What you are asked to do:
If a line includes "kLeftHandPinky", copy it out of the entries.

Source information:
══════

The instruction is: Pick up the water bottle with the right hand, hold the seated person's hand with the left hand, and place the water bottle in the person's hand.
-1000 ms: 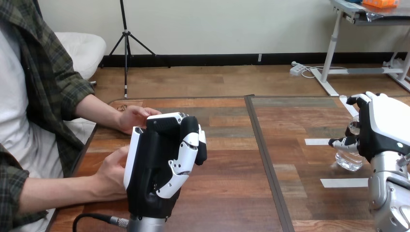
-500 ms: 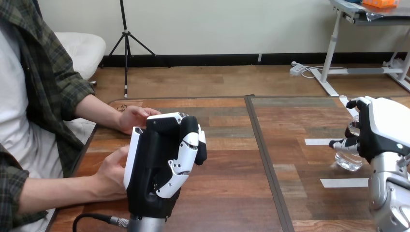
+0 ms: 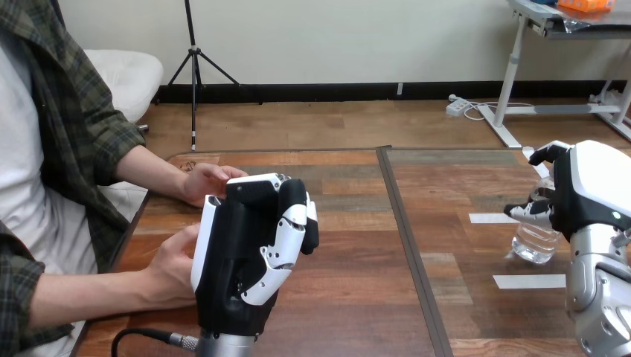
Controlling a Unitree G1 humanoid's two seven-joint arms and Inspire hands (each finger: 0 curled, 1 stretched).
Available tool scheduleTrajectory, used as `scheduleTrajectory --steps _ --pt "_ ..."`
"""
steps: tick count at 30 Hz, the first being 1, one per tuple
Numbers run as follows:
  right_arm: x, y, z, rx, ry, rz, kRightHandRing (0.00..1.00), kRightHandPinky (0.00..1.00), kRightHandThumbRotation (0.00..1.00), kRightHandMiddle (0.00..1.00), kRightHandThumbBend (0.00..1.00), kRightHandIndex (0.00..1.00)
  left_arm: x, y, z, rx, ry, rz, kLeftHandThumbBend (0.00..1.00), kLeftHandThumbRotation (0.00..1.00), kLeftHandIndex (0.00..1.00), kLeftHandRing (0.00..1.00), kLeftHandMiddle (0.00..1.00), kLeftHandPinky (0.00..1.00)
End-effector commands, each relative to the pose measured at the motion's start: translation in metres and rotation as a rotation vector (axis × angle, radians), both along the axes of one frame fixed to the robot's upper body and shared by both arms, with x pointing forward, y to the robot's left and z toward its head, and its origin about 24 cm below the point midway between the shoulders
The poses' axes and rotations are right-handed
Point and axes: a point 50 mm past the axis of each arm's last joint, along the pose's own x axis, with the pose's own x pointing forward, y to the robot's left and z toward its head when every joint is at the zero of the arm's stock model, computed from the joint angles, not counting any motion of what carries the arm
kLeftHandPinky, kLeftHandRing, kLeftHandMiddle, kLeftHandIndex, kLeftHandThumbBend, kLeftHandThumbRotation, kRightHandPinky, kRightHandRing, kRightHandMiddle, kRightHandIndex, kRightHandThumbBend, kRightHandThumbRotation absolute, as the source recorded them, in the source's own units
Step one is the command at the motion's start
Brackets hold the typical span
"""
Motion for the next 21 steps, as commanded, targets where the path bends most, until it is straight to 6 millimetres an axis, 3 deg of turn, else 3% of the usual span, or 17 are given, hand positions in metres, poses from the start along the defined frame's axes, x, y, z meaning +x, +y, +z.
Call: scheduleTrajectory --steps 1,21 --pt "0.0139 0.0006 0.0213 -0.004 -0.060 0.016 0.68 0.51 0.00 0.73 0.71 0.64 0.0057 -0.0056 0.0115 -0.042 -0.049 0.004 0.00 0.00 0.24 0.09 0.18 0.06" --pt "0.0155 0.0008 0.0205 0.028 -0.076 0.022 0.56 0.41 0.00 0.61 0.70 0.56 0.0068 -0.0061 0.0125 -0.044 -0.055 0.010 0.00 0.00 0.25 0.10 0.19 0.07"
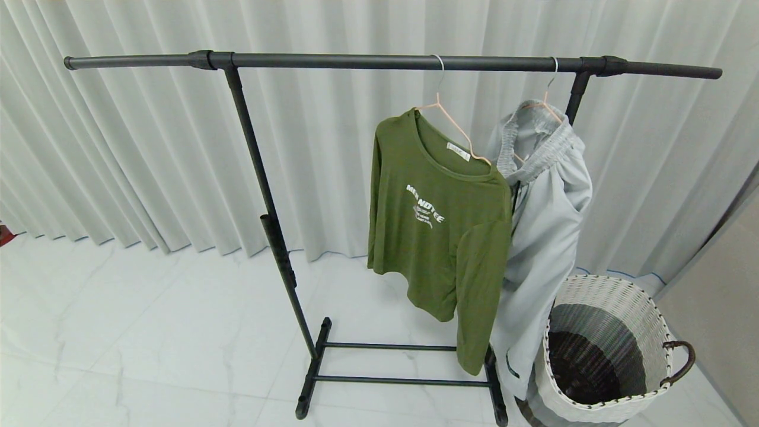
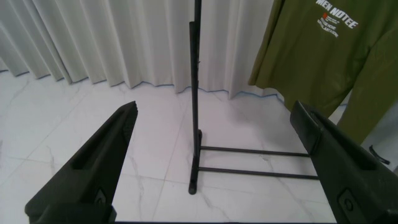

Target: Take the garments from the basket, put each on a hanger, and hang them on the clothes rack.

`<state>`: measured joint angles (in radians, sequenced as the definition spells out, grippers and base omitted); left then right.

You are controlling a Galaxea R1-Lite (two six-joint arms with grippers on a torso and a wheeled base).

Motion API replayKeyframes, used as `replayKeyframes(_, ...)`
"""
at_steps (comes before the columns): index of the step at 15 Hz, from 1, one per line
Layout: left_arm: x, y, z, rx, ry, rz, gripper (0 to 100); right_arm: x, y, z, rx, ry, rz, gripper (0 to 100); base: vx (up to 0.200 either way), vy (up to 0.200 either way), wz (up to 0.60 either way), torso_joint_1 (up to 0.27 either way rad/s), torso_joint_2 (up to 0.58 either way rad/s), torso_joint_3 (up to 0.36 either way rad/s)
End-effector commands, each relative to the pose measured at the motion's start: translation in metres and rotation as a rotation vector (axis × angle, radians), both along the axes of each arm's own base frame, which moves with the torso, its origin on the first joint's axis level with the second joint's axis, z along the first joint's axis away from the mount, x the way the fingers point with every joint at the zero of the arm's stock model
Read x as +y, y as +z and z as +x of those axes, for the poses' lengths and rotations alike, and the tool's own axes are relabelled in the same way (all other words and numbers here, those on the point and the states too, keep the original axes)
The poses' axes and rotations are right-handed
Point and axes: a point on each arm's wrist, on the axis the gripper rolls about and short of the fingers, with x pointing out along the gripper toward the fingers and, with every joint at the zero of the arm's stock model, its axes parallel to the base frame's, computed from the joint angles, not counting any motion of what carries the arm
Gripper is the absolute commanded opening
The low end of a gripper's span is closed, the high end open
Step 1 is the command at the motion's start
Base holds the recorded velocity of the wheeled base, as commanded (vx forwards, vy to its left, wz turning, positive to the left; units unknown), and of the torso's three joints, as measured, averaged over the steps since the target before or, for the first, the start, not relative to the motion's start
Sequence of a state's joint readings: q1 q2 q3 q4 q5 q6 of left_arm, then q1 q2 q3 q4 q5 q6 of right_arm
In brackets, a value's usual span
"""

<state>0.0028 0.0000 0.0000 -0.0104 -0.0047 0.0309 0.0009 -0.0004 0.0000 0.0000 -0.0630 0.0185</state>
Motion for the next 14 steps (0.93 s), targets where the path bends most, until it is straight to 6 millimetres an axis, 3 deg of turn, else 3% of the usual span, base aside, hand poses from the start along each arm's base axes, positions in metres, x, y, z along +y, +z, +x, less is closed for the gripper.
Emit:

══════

Solution for this exercise:
  left_arm: x, y, z, rx, ry, rz, kLeftHandThumbBend (0.00..1.00), kLeftHandThumbRotation (0.00..1.00), kLeftHandIndex (0.00..1.00), kLeftHandRing (0.00..1.00), kLeftHandMiddle (0.00..1.00), kLeftHandPinky (0.00..1.00)
kLeftHandPinky, kLeftHandRing, kLeftHandMiddle, kLeftHandIndex, kLeftHandThumbBend, kLeftHandThumbRotation, kRightHandPinky, kRightHandRing, kRightHandMiddle, kRightHandIndex, kRightHandThumbBend, kRightHandThumbRotation absolute, as the source recorded them, in the source's own units

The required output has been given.